--- WORK ITEM ---
Would you repeat each line below precisely as it stands?

[Records contained in a dataset]
########

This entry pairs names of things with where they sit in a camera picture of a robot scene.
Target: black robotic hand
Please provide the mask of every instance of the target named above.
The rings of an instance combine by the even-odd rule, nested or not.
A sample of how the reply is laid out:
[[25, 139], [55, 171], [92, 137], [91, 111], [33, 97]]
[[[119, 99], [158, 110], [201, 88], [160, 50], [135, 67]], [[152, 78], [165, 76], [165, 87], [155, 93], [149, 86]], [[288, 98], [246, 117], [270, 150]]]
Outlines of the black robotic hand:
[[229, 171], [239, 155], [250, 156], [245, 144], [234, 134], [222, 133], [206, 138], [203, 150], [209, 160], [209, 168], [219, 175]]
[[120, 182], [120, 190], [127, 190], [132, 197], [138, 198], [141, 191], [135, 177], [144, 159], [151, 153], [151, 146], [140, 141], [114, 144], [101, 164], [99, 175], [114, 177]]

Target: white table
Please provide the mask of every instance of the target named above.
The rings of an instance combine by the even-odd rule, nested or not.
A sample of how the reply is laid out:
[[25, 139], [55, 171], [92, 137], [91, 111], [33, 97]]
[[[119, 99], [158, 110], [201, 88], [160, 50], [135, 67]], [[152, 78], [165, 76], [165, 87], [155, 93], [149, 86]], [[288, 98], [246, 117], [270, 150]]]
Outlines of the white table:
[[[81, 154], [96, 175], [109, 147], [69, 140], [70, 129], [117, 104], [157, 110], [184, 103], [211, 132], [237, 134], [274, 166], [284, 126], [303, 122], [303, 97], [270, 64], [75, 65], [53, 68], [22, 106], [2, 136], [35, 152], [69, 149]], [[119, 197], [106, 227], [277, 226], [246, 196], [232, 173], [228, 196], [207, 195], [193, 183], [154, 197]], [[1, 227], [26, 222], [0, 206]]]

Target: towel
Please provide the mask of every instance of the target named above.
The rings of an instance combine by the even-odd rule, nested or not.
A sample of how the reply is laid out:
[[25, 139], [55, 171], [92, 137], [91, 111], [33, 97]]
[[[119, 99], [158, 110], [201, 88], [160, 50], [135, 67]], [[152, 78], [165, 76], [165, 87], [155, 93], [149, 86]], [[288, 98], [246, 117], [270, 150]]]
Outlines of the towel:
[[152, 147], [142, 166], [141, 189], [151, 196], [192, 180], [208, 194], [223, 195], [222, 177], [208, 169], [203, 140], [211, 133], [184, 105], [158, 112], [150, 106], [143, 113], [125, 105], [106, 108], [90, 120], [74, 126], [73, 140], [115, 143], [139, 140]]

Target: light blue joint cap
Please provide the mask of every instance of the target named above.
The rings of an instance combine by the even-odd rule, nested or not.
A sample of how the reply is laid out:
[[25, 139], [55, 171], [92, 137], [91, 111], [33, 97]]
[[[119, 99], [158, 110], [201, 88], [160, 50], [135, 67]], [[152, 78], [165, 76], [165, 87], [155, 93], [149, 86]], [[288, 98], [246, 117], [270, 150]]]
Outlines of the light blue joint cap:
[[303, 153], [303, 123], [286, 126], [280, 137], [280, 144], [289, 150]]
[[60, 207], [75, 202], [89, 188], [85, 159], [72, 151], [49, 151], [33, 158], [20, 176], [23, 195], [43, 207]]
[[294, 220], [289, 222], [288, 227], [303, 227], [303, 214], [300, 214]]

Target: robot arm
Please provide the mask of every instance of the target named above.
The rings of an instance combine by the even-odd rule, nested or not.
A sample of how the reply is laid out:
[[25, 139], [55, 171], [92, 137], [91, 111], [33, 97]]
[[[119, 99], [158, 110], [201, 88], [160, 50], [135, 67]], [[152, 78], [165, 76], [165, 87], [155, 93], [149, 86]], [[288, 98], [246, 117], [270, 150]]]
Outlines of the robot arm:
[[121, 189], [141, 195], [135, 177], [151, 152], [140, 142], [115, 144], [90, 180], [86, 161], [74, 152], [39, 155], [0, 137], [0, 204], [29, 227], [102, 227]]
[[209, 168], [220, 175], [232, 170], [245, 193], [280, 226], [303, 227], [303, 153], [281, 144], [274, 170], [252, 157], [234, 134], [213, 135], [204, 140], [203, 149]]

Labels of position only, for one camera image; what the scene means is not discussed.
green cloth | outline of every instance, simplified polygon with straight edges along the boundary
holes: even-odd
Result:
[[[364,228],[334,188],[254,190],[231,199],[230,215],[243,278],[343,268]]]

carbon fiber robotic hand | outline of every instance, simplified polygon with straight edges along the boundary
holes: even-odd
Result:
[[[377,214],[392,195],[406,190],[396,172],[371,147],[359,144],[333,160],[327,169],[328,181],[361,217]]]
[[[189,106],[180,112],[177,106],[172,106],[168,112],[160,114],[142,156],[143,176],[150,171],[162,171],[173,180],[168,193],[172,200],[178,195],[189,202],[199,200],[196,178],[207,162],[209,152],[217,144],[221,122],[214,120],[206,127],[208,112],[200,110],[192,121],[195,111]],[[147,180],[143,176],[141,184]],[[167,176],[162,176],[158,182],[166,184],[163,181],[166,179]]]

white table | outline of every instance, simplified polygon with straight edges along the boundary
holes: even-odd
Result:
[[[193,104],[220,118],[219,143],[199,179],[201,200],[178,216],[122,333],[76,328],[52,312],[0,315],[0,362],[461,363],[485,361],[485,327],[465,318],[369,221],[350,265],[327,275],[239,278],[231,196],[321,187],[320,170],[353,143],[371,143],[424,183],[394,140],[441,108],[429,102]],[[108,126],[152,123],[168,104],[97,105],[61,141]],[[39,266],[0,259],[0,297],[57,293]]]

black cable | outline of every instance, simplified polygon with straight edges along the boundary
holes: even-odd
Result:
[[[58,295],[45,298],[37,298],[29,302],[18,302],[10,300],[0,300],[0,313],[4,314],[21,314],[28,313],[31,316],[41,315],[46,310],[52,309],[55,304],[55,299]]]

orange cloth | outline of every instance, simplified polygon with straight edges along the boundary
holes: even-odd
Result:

########

--- SOLVED PROBLEM ---
This entry pairs names of things with where they sit in a camera picture of a robot scene.
Target: black robotic hand
Please provide the mask of every instance of the target named above.
The rings of an instance combine by the even-odd rule, nested or not.
A sample of how the reply is laid out:
[[25, 139], [55, 171], [92, 137], [91, 111], [33, 97]]
[[[119, 99], [158, 110], [201, 88], [160, 50], [135, 67]], [[152, 78], [165, 76], [165, 87], [155, 93], [149, 86]], [[288, 98], [246, 117], [270, 150]]]
Outlines of the black robotic hand:
[[229, 171], [239, 155], [250, 156], [245, 144], [234, 134], [222, 133], [206, 138], [203, 150], [209, 160], [209, 168], [219, 175]]
[[120, 182], [120, 190], [127, 190], [132, 197], [138, 198], [141, 191], [135, 177], [144, 159], [151, 153], [151, 146], [140, 141], [114, 144], [101, 164], [99, 175], [114, 177]]

Target: white table
Please provide the mask of every instance of the target named above.
The rings of an instance combine by the even-odd rule, nested or not.
A sample of how the reply is laid out:
[[25, 139], [55, 171], [92, 137], [91, 111], [33, 97]]
[[[119, 99], [158, 110], [201, 88], [160, 50], [135, 67]], [[152, 78], [165, 76], [165, 87], [155, 93], [149, 86]], [[288, 98], [246, 117], [270, 150]]]
Outlines of the white table:
[[[81, 154], [96, 175], [109, 147], [69, 140], [70, 129], [117, 104], [157, 110], [184, 103], [211, 132], [237, 134], [274, 166], [284, 126], [303, 122], [303, 97], [270, 64], [75, 65], [53, 68], [22, 106], [2, 136], [35, 152], [69, 149]], [[119, 197], [106, 227], [277, 226], [246, 196], [232, 173], [228, 196], [207, 195], [193, 183], [154, 197]], [[1, 227], [26, 222], [0, 206]]]

Target: towel
Please provide the mask of every instance of the target named above.
The rings of an instance combine by the even-odd rule, nested or not.
A sample of how the reply is laid out:
[[25, 139], [55, 171], [92, 137], [91, 111], [33, 97]]
[[[119, 99], [158, 110], [201, 88], [160, 50], [135, 67]], [[152, 78], [165, 76], [165, 87], [155, 93], [149, 86]], [[288, 98], [246, 117], [270, 150]]]
Outlines of the towel:
[[152, 147], [142, 166], [141, 189], [151, 196], [192, 180], [208, 194], [223, 195], [222, 177], [208, 169], [203, 140], [211, 133], [184, 105], [158, 112], [150, 106], [143, 113], [125, 105], [106, 108], [90, 120], [74, 126], [73, 140], [115, 143], [139, 140]]

Target: light blue joint cap
Please provide the mask of every instance of the target named above.
The rings of an instance combine by the even-odd rule, nested or not.
A sample of how the reply is laid out:
[[25, 139], [55, 171], [92, 137], [91, 111], [33, 97]]
[[[119, 99], [158, 110], [201, 88], [160, 50], [135, 67]], [[152, 78], [165, 76], [165, 87], [155, 93], [149, 86]], [[288, 98], [246, 117], [270, 150]]]
Outlines of the light blue joint cap:
[[303, 153], [303, 123], [286, 126], [280, 137], [280, 144], [289, 150]]
[[60, 207], [75, 202], [89, 188], [85, 159], [72, 151], [49, 151], [33, 158], [20, 176], [23, 195], [43, 207]]
[[294, 220], [289, 222], [288, 227], [303, 227], [303, 214], [300, 214]]

Target: robot arm
Please provide the mask of every instance of the target named above.
The rings of an instance combine by the even-odd rule, nested or not.
A sample of how the reply is laid out:
[[25, 139], [55, 171], [92, 137], [91, 111], [33, 97]]
[[[119, 99], [158, 110], [201, 88], [160, 50], [135, 67]], [[152, 78], [165, 76], [165, 87], [155, 93], [149, 86]], [[288, 98], [246, 117], [270, 150]]]
Outlines of the robot arm:
[[121, 189], [141, 195], [135, 177], [151, 152], [140, 142], [115, 144], [90, 180], [86, 161], [74, 152], [39, 155], [0, 137], [0, 204], [29, 227], [102, 227]]
[[209, 168], [220, 175], [232, 170], [245, 193], [280, 226], [303, 227], [303, 153], [281, 144], [274, 170], [252, 157], [234, 134], [213, 135], [204, 140], [203, 149]]

Labels of position only, for one camera image; what the scene means is not discussed.
green cloth | outline of every instance, simplified polygon with straight edges along the boundary
holes: even-odd
Result:
[[[364,228],[334,188],[254,190],[231,199],[230,215],[243,278],[343,268]]]

carbon fiber robotic hand | outline of every instance, simplified polygon with straight edges along the boundary
holes: even-odd
Result:
[[[377,214],[392,195],[406,190],[396,172],[371,147],[359,144],[333,160],[327,169],[328,181],[361,217]]]
[[[189,106],[180,112],[177,106],[172,106],[168,112],[160,114],[142,156],[143,176],[150,171],[162,171],[173,180],[168,193],[172,200],[178,195],[189,202],[199,200],[196,178],[207,162],[209,152],[217,144],[221,122],[214,120],[206,127],[208,112],[200,110],[192,121],[195,111]],[[147,180],[143,176],[141,184]],[[167,176],[162,176],[158,182],[166,184],[163,181],[166,179]]]

white table | outline of every instance, simplified polygon with straight edges along the boundary
holes: even-odd
Result:
[[[193,104],[220,118],[219,143],[199,179],[201,200],[178,216],[122,333],[76,328],[52,312],[0,315],[0,362],[461,363],[485,361],[485,327],[465,318],[369,221],[350,265],[327,275],[239,278],[231,196],[321,187],[320,170],[353,143],[371,143],[424,183],[394,140],[441,108],[429,102]],[[108,126],[152,123],[168,104],[97,105],[61,141]],[[39,266],[0,259],[0,297],[57,293]]]

black cable | outline of every instance, simplified polygon with straight edges along the boundary
holes: even-odd
Result:
[[[58,295],[45,298],[37,298],[29,302],[18,302],[10,300],[0,300],[0,313],[4,314],[21,314],[28,313],[31,316],[41,315],[46,310],[52,309],[55,304],[55,299]]]

orange cloth | outline of every instance, simplified polygon with straight edges along the boundary
holes: even-odd
Result:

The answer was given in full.